Part II: “Train a Parent, Spare a Child” using CRAFT: Community Reinforcement and Family Training

January 22, 2013

This is part II of a response to the article “Train a Parent, Spare a Child” (NYTimes, 1/11/2013).  Part I outlined four points in thinking about behavior change.  In part II, we are applying those theories to helping make change regarding substance use.  To read Part I, click here.

And what if the problem isn’t that your 10 year-old won’t eat broccoli but rather that your 17 year old (or 35 year old!) keeps getting drunk??  Pretty different situation, but positive reinforcement strategies have the most promising hope for impacting change.  In fact, positive reinforcement is one of the most powerful and effective tools parents have in helping their adolescent or adult child change their substance use.

Often, when we are first suggesting this to parents, they look at us skeptically and ask, “So, you’re suggesting I bribe my kid?”  Well, sort of…but that oversimplifies and also puts a negative spin on something they can do to help shape their child into engaging in healthier, more positive behavior.

Basically, gold stars, both literal and metaphorical, are powerful motivational enhancers.  This is true whether we are 5 years old or 50 years old, whether we have a substance use problem or not.  These four points applied to this more difficult situation deserves a lot more discussion, but here are some examples of how these ideas are applied:

1. Break it Down!
Breaking down a larger problem into smaller steps allows you to reward/reinforce the smaller steps towards larger goal.  If your teenager is skipping school to smoke marijuana, you might break down that behavior so you can find ways of rewarding attendance at school, or coming home on time, or agreeing to getting drug tested.  And you might consider rewarding him/her for getting other things done (homework, chores, errands) after school which would be more difficult for your child to accomplish (or in CRAFT language, we would say that they “compete”) if they were smoking beforehand or instead.  Remember that rewards do not have to be money!!

“…research clearly suggests that praise is usually a sufficient reward, she said.
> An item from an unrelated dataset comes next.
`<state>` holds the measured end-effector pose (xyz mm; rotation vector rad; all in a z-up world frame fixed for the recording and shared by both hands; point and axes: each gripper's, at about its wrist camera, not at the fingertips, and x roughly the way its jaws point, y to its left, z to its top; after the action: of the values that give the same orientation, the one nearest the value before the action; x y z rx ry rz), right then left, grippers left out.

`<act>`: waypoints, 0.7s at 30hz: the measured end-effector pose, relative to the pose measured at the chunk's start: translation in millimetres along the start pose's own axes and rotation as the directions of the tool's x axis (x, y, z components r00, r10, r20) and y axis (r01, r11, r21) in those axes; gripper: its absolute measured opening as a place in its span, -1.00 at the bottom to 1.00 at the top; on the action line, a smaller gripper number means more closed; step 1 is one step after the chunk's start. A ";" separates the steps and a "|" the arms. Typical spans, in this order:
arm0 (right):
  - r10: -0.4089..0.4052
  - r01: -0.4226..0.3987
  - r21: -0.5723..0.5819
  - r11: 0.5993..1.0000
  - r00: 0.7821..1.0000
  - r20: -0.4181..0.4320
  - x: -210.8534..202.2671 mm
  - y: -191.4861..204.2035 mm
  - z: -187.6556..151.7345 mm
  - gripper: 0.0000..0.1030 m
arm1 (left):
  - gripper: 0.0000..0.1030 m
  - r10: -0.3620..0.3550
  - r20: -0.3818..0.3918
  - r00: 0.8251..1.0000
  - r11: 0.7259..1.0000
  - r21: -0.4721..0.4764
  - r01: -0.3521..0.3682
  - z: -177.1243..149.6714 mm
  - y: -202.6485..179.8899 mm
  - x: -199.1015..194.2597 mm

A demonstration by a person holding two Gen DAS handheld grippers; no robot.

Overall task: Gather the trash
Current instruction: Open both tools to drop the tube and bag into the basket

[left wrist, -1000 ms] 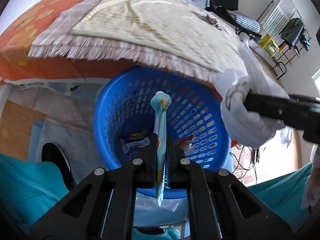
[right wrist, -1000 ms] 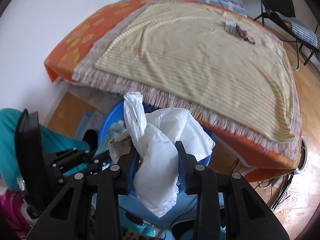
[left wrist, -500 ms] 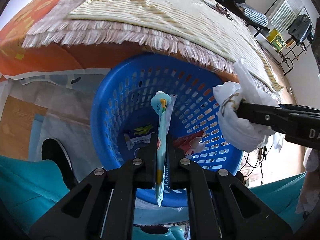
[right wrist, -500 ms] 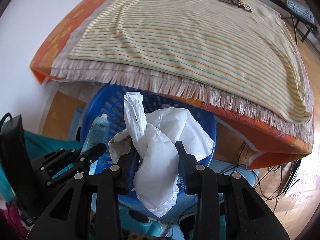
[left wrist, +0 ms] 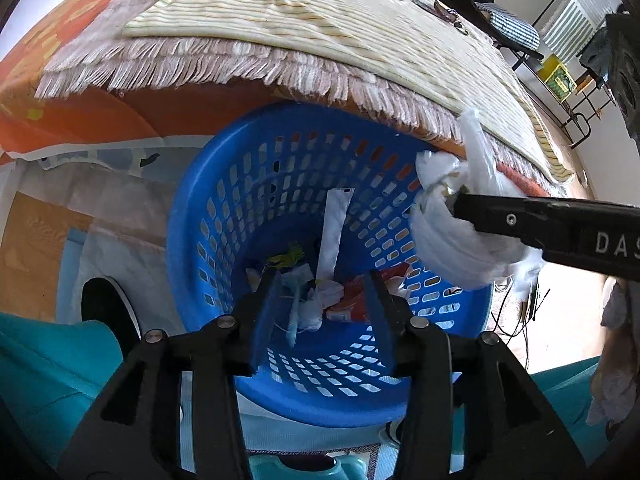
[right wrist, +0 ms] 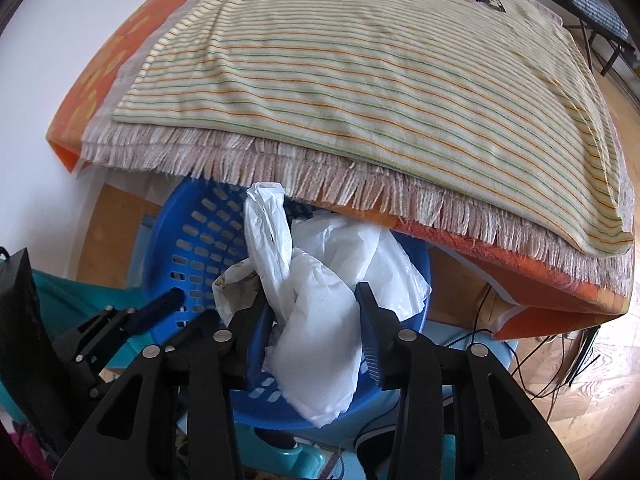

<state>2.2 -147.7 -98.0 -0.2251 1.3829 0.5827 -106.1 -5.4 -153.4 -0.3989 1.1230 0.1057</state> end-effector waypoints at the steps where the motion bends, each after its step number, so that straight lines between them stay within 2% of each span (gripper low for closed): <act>1: 0.003 -0.003 0.003 1.000 1.000 0.000 -0.4 -1.4 0.5 -0.23 | -0.16 0.001 0.000 1.000 1.000 0.004 -0.001 -0.1 -1.1 0.2; 21: -0.033 0.033 -0.002 0.999 0.998 0.052 -18.5 -10.5 -3.6 -0.21 | -0.16 0.027 0.012 1.000 1.000 -0.008 -0.027 0.6 1.3 1.2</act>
<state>3.2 -163.0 -82.8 -0.2332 1.3254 0.5597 -105.5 -4.0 -154.6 -0.3898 1.1164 0.1358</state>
Dr. Dweck suggests parents make their praise specific, and focus on the process the child went through to achieve the behavior, not merely the behavior itself.”

2. Intrinsic Motivation
Substances come along with very powerful reinforcing effects, and people often don’t have a lot to “compete” with these positives at first. By rewarding your child with things you know they experience as rewarding, you can help with shifting the balance to their experience of feeling rewarded by NOT using substances.  As the Times article explains, the essential element of a positive reinforcer is that you experience it as rewarding. We encourage parents to talk to their kids and brainstorm about what rewards they would find incentivizing (could be anything from praise, to later curfew, to car access, to guitar lessons, etc.).  Essentially, a lot of people do not start out the process of changing substance use with intrinsic motivation to change… providing positive reinforcement can serve to enhance that motivation to move in the direction toward NON-using behaviors.  We can all change our behavior when the positives of change outweigh the negatives of change.  By mindfully and deliberately applying positive rewards to behaviors you want to see more of, you will help your child add to his experience of the positives of abstinence.
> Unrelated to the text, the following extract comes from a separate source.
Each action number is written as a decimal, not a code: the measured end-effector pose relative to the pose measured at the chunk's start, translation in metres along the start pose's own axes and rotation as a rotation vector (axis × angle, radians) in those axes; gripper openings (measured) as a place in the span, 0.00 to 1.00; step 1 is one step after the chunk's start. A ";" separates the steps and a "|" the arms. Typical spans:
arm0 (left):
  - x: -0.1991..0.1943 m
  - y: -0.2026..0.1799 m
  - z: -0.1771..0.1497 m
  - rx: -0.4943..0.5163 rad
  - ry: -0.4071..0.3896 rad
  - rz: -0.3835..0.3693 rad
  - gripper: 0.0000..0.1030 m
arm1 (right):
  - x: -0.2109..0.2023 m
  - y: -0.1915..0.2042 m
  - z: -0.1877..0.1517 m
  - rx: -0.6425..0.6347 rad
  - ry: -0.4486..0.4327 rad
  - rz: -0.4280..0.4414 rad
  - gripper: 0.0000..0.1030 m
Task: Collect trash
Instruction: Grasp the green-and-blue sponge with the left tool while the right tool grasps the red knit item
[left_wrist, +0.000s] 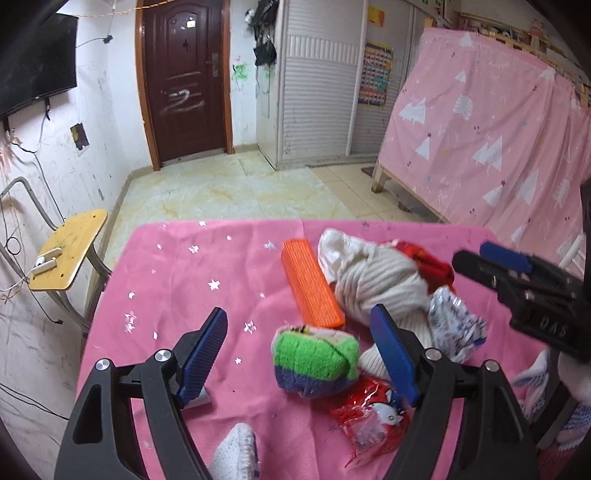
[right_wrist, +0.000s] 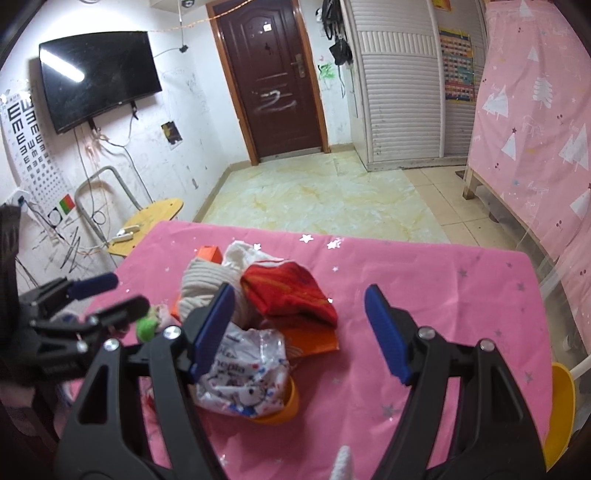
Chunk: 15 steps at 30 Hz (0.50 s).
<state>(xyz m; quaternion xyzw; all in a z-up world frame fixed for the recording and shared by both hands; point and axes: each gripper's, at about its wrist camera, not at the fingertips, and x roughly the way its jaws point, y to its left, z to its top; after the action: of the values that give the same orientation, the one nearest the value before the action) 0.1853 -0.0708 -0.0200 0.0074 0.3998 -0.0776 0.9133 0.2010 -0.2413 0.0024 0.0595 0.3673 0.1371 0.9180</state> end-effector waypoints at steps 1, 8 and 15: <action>0.003 -0.001 -0.002 0.008 0.008 0.000 0.70 | 0.003 0.002 0.001 -0.004 0.004 0.000 0.68; 0.020 -0.003 -0.010 0.030 0.037 -0.019 0.67 | 0.022 0.014 0.001 -0.050 0.037 -0.003 0.68; 0.035 -0.007 -0.020 0.064 0.069 -0.033 0.31 | 0.034 0.013 0.002 -0.035 0.050 -0.001 0.68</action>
<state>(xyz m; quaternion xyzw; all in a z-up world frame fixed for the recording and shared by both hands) 0.1928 -0.0813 -0.0584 0.0329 0.4282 -0.1050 0.8970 0.2239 -0.2191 -0.0159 0.0399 0.3876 0.1443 0.9096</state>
3. Rewards and Consequences Are a Part of Life (and you are your child’s life!)
The first reaction most parents would have to discovering their child is abusing substance would naturally be to immediately set limits, which is appropriate and probably useful.  But if you’re talking about wanting to initiate and support a more sustaining change moving forward, the real key is balancing the limits/consequences with the positive rewards/reinforcements for what they do INSTEAD of the substance using behaviors.  It may be blatantly obvious to you that there are numerous risks and downsides to substance abuse, but for your child, they may need more than a rationale – a lot more.  And that “more” usually means feeling the benefits of abstinence in a variety of ways.  You can help create that environment in which an abstinent life is rewarded.

4. Notice The Good Stuff!
When you have a loved one who is struggling with substance use, it’s natural to become solely focused on all of the negative and scary behaviors you are seeing. Relationships suffer and the attention your kid is getting is likely to be almost exclusively negative attention. As crappy as this feels to everyone, it also can be inadvertently rewarding negative behaviors, and contributing to them sticking around. Attention is a very powerful reward, even if it is negative.  When you start training yourself to focus on things you want to see more or, things you are liking (and this might be a struggle at first to find these things), it help shift this balance to where your loved one is getting attention for things they are doing well. You are, as the saying goes, “catching them being good.”  Giving attention for positive behaviors also goes a long way toward putting good will back into relationships that have often become characterized by arguing, threatening, begging, nagging, and overall unpleasantness.

Using behavioral strategies like these can take some getting used to, especially when we are much more familiar/comfortable with strategies in our parenting which focus on conversation and teaching lessons.  We would submit to you, however, that the more effective lesson-learning strategies do NOT have a convincing argument as the cornerstone.  That might be helpful at times, but it is far from sufficient.  If that were the case, simply detailing the evidence for someone that smoking will eventually kill them, would be sufficient for change.  But it is not.